Nada disso é novidade como fenômeno político latino-americanos; talvez esteja apenas de nova roupagem. Tal como a chapa eleita no 2º turno de 2006, também obedecendo um padrão de comportamento de governos assumidamente neoliberais na América Latina desde o ano de 1990, as gestões se criminalizaram em ritmo de mercado altista nas bolsas de valores. Naquele ano se inicia uma era de chefes de executivo que terminaram processados e por vezes atrás das grades. Assim ocorreu com Fernando Collor de Mello, Carlos Saul Menem e Alberto Fujimori. É certo que em governos sub-nacionais a dimensão e escala dos problemas é menor, embora não menos contundente. Como parte desta “cultura política”, compreendemos que há um padrão de comportamento e atitude do Executivo, baseado em discursos articulados pela lógica do gerencialismo entremeado de relações carnais com países de capitalismo central e transnacionais de distintas cadeias produtivas, como o são as papeleiras em solo rio-grandense. Bem, seguindo o padrão, quase sempre as chefias de governo acompanhadas de uma fatia gorda de seu primeiro escalão terminam por se deparar com uma ou mais investigações, no caso brasileiro, promovidas pela polícia judiciária da União.

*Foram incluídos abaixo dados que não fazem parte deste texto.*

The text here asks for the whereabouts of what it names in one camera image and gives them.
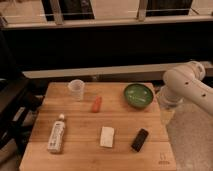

De volta para o pago, isso ocorre no lado de cá também. Tal fenômeno se repete na Operação Solidária, isto porque, tal operação também se fez ampliada, rasgando no meio das legendas representadas no Conselho Político desse governo estadual que se esvai. Dentre outros peixes grandes, três caciques políticos do PMDB/RS tornaram-se alvos primários. Trata-se do deputado federal Eliseu Padilha, o secretário estadual de Obras e também deputado da província Marco Alba e do deputado estadual Alceu Moreira. Em “harmonia” com os peemedebistas, se encontra a estrela maior da Operação Rodin, o deputado federal José Otávio Germano, além de pessoas diretamente vinculadas a este chefe político da direita agrária rio-grandense. O tecido do novelo foi sendo desenrolado até esbarrar na prefeitura equivalente a ante-sala do modelo de acumulação econômica e de poder político no pago. Se homens como Chico Fraga, ex-secretário de governo de Marcos Ronchetti no município de Canoas, resolvessem falar tudo o que sabe, é possível que metade da elite política do pago iria se ver direta ou indiretamente comprometida. Fraga é formalmente filiado ao PTB, mas homem de confiança de operadores que tiveram a sua centralidade no governo de Yeda, dentre eles o ex-comandante geral da Brigada Militar Paulo Roberto Mendes.
Recordando tumultos e recentes versões mal versadas, cabe lembrar o desgaste que Otaviano teve ao se indispor com a acertada medida administrativa de suspender o contrato com a prestadora de serviço de guincho Atento. Disso resultou o pedido de exoneração – ou seja, defecção – da delegada de carreira da Polícia Civil gaúcha Estella Maris Simon, que se encontrava à frente da sempre polêmica e cada vez mais suspeita presidência e respectiva diretoria do DETRAN-RS. Agora, na hora da crise – e da respectiva ação de resgaste midiático – quando pessoas de bom senso vêem que está perigando a embarcação afundar, o abandono de barco é um sintoma de perde do controle do capitão do navio. Carlos Otaviano Brenner de Morais saíra de uma pasta que não chegou a ter razão de existência e menos ainda vida real.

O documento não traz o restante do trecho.